* [Task item] Below this line are records; write out exactly the lines from the one containing "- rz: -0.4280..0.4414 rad" through the one containing "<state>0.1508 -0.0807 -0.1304", with the pictures left out.

* [Given entries]
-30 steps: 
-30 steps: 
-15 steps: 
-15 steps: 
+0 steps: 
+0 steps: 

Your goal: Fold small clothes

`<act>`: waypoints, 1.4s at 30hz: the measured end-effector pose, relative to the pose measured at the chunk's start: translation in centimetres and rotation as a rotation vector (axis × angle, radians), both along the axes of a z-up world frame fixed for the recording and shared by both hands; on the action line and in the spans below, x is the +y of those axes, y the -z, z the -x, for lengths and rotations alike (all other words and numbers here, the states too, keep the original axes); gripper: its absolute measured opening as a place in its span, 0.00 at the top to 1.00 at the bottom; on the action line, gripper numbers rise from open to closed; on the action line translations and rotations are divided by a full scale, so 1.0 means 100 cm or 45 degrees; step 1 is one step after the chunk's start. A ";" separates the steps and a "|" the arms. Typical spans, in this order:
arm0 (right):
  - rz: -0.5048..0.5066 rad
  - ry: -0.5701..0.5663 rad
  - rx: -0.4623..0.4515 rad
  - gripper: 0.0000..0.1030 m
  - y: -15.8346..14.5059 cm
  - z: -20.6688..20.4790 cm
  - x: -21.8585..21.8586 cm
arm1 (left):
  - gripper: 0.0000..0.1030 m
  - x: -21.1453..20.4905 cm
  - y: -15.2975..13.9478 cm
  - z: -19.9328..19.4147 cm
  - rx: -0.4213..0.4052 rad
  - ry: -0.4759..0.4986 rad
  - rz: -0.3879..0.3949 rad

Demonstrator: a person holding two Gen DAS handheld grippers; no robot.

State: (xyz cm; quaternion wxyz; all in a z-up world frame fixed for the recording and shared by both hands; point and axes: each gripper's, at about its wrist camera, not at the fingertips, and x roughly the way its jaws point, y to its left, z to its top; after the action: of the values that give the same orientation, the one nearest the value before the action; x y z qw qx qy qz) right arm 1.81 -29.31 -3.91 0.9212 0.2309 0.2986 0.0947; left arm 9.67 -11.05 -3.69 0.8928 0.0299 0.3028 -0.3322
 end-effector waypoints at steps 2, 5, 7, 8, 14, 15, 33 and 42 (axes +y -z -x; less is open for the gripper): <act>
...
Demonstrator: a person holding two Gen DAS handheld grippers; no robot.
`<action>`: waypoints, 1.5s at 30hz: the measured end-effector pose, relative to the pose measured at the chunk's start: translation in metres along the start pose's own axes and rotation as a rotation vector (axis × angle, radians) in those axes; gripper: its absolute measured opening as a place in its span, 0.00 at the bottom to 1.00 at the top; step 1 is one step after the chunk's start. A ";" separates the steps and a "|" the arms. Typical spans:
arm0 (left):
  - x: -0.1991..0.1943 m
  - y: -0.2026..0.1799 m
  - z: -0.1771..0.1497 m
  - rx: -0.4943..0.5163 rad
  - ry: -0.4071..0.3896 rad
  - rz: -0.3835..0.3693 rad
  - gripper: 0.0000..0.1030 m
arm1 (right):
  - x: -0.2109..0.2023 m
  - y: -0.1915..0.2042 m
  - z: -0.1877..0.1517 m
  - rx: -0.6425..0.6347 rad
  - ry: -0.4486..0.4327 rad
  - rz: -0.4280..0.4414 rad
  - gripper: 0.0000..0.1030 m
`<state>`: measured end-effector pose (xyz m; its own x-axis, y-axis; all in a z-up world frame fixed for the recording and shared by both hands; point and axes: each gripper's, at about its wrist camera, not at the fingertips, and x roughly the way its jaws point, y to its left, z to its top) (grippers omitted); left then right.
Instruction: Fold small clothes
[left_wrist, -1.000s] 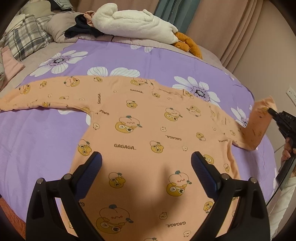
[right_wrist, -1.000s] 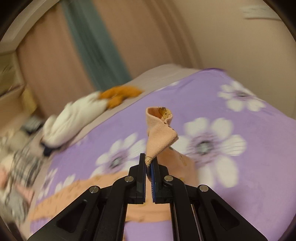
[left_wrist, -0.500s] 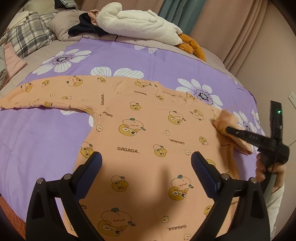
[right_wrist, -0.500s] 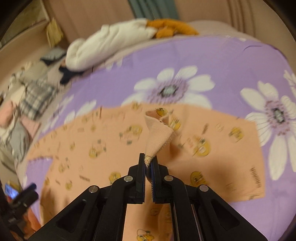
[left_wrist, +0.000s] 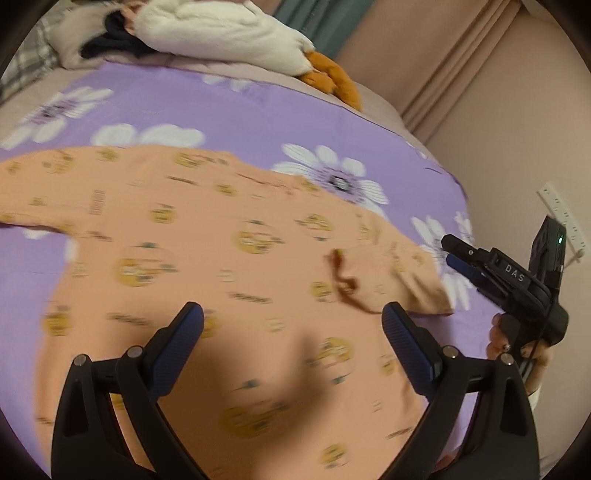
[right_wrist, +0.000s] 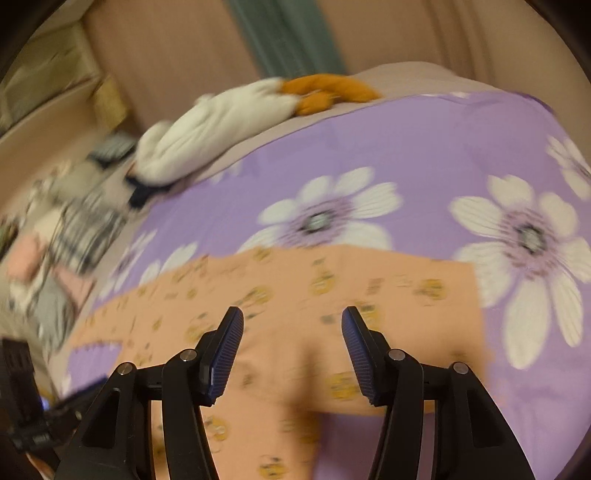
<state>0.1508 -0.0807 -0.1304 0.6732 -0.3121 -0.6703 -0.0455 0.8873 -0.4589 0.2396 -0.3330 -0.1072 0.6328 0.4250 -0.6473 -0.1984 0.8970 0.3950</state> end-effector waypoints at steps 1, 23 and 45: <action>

* [Result of the exercise]
  - rz: -0.4280..0.4414 rad
  - gripper: 0.0000..0.1030 m
`<state>`: measured end-effector pose (xyz m; its own x-axis, y-axis; all in a z-up world frame fixed for the recording and shared by both hands; point and axes: each gripper's, at about its wrist camera, not at the fingertips, and x roughly the way its jaws point, y to its left, z to its top) (grippers omitted); left then right.
Instruction: Fold small clothes
[left_wrist, -1.000s] 
[right_wrist, -1.000s] 
[left_wrist, -0.500s] 
[right_wrist, -0.500s] 
[left_wrist, +0.000s] 
[right_wrist, +0.000s] 
<state>0.1508 -0.0807 -0.1304 0.6732 -0.3121 -0.6703 -0.0455 0.8873 -0.4589 0.2396 -0.3330 -0.1072 0.6328 0.4250 -0.6473 -0.1984 0.8970 0.3950</state> end-effector waypoints at steps 1, 23 and 45: <action>

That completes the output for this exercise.